Die Tücken von Handyortungsdiensten

DATENSCHUTZ
06.08.2009

Die US-Bürgerrechtsbewegung Electronic Frontier Foundation (EFF) sieht mit der wachsenden Popularität von ortsbezogenen Diensten auch die Privatsphäre der Nutzer zunehmend in Gefahr und fordert Datenschutzmaßnahmen.

Ortsbezoge Technologien wie Handyortungsdienste und Zugangskarten würden ihren Nutzern neue Möglichkeiten eröffnen, jedoch auch eine Bedrohung für die Privatsphäre darstellen, warnte die US-Bürgerrechtsbewegung Electronic Frontier Foundation (EFF) am Mittwoch in einer Aussendung.

Weißbuch veröffentlicht

Die örtliche Privatsphäre, die Möglichkeit sich an öffentlichen Orten zu bewegen, ohne dabei systematisch erfasst zu werden, drohe solchen Diensten und Technologien zum Opfer zu fallen, so die Bürgerrechtler, die am Mittwoch unter dem Titel "On Locational Privacy, and How to Avoid Losing it Forever" ein Weißbuch zur Thematik veröffentlichten.

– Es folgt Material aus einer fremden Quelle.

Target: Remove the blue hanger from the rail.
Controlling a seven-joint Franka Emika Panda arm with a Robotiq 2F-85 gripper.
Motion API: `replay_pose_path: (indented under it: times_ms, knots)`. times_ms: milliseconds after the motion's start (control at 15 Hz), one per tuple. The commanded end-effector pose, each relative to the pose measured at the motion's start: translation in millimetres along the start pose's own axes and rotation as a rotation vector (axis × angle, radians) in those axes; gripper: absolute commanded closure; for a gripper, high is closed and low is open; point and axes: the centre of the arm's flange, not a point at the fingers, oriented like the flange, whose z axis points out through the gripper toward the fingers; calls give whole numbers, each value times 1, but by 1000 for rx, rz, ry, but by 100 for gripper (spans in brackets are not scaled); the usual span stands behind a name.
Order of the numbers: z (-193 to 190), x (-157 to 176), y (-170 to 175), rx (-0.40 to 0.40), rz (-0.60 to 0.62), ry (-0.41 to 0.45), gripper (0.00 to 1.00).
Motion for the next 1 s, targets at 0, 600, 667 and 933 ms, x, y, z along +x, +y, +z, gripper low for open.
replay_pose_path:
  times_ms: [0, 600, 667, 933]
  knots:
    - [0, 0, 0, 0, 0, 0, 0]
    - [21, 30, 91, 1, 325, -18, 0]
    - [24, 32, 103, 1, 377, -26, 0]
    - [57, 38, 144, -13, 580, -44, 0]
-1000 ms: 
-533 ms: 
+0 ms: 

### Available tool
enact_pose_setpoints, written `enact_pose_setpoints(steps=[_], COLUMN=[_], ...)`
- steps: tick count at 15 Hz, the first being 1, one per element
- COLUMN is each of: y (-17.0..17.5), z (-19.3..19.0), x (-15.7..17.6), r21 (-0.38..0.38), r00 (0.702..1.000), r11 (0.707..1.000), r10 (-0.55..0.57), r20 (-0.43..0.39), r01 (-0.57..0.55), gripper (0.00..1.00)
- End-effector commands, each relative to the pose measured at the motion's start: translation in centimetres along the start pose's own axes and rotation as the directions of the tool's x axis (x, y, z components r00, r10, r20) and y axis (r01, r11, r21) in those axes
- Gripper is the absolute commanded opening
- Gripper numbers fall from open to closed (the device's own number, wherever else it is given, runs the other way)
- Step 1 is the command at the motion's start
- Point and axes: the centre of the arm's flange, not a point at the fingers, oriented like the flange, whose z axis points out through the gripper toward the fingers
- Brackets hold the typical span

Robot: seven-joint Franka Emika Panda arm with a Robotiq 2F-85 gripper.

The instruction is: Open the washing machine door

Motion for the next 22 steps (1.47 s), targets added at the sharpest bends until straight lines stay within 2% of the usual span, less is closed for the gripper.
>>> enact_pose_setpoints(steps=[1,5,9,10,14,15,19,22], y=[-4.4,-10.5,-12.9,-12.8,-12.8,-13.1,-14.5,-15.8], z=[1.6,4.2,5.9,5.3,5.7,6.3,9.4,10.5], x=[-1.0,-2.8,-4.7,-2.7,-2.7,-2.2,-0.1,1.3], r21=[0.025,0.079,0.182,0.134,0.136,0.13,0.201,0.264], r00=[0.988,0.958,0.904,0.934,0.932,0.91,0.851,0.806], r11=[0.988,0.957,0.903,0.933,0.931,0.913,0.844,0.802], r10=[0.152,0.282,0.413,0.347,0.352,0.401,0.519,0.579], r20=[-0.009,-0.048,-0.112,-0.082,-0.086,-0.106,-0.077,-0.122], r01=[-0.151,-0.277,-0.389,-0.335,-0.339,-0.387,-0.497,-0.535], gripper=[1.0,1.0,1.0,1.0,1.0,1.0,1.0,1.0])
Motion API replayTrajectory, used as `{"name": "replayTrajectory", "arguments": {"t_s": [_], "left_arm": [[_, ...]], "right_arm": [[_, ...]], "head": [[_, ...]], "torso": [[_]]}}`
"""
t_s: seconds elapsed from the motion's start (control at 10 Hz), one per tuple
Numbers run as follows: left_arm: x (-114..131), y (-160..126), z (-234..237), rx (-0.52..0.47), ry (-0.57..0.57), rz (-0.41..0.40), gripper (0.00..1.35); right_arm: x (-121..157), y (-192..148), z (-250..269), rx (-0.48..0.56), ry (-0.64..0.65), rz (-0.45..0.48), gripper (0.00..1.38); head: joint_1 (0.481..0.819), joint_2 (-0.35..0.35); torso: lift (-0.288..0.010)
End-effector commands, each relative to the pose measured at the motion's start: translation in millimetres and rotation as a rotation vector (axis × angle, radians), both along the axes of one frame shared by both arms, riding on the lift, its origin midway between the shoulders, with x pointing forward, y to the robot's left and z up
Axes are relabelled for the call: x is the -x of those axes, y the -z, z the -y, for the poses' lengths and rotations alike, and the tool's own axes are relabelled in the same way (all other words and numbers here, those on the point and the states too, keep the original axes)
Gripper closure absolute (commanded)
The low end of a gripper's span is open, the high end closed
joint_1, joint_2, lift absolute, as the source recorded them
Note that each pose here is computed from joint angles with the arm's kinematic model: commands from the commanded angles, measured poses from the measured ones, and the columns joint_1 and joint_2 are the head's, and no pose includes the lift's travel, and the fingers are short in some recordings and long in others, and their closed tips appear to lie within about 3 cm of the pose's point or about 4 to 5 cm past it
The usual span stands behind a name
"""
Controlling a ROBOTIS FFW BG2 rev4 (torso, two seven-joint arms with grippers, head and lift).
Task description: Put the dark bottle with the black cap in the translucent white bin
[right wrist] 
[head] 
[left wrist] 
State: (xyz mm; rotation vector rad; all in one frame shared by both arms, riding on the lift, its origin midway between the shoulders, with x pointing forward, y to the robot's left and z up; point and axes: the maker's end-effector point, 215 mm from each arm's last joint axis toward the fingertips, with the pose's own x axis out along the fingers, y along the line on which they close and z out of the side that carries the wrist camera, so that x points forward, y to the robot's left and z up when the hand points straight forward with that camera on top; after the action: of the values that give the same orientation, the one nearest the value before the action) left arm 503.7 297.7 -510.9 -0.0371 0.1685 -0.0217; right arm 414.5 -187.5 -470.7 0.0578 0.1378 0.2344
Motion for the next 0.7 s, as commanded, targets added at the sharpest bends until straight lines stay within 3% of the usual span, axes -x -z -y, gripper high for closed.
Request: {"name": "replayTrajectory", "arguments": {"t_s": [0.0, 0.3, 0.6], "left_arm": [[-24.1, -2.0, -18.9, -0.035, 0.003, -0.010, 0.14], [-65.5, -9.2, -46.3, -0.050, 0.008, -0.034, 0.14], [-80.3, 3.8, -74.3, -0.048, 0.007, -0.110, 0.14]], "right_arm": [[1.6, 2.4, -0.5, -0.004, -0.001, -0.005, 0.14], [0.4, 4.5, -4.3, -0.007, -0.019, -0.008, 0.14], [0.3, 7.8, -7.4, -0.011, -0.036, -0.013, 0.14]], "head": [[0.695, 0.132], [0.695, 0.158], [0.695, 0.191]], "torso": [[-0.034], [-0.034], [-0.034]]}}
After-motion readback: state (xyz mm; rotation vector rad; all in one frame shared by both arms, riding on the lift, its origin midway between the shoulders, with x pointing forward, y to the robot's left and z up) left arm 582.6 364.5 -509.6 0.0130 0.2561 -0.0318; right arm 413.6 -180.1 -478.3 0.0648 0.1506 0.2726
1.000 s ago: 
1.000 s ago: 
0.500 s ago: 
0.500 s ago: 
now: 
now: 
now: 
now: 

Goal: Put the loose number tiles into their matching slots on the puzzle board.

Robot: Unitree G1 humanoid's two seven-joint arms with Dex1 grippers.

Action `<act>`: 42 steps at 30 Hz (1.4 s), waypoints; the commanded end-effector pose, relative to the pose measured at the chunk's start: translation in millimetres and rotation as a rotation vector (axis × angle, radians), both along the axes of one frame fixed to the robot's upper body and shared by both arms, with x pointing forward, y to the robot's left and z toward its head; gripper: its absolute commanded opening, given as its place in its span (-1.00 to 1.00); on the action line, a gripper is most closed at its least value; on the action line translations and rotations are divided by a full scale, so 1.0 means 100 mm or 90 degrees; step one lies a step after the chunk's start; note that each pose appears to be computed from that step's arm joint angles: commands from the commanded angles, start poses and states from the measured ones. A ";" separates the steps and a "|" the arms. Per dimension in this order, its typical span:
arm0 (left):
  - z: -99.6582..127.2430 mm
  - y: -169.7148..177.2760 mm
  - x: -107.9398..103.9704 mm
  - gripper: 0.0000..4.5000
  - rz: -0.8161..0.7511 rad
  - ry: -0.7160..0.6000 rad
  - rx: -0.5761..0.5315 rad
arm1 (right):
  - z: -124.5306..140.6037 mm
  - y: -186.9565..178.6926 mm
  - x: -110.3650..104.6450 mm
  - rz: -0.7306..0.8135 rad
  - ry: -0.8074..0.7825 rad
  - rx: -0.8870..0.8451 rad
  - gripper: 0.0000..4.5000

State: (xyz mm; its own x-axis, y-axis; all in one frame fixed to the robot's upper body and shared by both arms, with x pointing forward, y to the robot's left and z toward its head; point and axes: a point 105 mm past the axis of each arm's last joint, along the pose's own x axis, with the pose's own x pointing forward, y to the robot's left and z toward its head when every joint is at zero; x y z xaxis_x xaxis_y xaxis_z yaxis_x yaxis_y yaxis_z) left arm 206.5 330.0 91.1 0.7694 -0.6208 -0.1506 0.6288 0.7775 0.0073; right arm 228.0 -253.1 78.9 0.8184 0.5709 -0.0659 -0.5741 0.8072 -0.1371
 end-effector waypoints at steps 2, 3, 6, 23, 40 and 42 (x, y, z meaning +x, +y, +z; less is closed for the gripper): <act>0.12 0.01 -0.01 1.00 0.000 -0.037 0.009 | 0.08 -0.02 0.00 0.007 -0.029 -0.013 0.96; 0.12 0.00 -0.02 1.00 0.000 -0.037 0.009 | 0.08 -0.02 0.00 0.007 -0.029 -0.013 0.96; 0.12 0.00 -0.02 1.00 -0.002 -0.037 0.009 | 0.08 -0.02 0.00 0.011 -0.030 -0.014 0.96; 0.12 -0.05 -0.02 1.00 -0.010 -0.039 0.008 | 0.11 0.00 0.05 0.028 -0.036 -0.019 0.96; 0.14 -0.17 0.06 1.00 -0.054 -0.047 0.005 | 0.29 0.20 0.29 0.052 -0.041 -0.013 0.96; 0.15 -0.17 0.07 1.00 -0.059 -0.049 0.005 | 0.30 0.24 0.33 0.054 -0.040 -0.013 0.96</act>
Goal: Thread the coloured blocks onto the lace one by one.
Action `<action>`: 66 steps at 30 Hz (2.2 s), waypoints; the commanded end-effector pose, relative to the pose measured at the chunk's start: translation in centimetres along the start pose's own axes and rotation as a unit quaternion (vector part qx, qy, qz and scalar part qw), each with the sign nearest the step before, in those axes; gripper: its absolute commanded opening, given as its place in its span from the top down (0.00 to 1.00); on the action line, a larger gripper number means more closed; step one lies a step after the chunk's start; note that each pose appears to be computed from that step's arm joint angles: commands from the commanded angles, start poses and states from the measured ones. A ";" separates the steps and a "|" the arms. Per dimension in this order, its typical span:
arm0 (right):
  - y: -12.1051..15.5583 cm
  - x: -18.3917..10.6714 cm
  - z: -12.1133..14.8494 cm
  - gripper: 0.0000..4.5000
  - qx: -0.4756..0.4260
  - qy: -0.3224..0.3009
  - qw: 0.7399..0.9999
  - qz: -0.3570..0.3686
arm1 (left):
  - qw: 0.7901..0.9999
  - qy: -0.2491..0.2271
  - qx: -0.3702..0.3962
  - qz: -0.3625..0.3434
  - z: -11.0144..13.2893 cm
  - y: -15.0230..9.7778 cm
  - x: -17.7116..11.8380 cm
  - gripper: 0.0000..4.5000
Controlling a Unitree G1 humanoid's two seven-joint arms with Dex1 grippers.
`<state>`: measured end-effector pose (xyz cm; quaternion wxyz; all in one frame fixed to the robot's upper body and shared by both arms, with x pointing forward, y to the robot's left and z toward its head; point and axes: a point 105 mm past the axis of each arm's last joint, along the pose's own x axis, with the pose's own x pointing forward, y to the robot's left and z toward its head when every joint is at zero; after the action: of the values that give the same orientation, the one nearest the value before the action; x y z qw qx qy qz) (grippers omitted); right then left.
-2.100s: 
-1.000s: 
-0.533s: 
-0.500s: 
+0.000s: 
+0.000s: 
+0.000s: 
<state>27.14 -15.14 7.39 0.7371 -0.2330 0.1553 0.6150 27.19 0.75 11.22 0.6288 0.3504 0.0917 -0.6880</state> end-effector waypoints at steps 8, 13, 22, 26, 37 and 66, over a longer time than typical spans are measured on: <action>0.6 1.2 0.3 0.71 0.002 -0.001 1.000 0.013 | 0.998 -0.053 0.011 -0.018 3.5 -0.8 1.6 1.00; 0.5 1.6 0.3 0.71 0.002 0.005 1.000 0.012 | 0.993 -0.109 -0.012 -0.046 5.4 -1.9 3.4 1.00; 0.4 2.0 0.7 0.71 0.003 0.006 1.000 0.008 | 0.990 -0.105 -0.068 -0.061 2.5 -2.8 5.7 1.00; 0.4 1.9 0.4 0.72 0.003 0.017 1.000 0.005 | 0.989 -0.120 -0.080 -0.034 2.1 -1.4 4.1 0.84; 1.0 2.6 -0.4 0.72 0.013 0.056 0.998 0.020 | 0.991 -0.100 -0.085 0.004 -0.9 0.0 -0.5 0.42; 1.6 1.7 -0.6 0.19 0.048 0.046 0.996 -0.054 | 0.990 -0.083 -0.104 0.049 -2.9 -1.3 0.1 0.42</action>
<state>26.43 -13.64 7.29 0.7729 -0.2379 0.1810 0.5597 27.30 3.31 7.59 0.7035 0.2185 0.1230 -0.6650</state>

Datenschutzmaßnahmen gefordert

In den nächsten zehn Jahren würden ortsbezogene Angebote allgegenwärtig werden. Damit könnten beispielsweise Informationen darüber, wer wann eine Abtreibungsklinik, eine Kirche oder ein Bar besucht hat, an die Öffentlichkeit gelangen, sagte EFF-Technologe Peter Eckersley. Er forderte den Einsatz von Datenschutzmaßnahmen in ortsbezogene Dienste und Technologien.

Technische Lösungen zum Schutz der örtlichen Privatsphäre könnte etwa die moderne Kryptographie bieten, so der Mathematiker Andrew J. Blumberg, Mitautor des Papiers. Der beste Weg, Nutzerdaten zu schützen, sei es freilich, sie erst gar nicht aufzuzeichnen. Wenn Daten nicht verfügbar seien, könnten sie auch nicht missbraucht werden.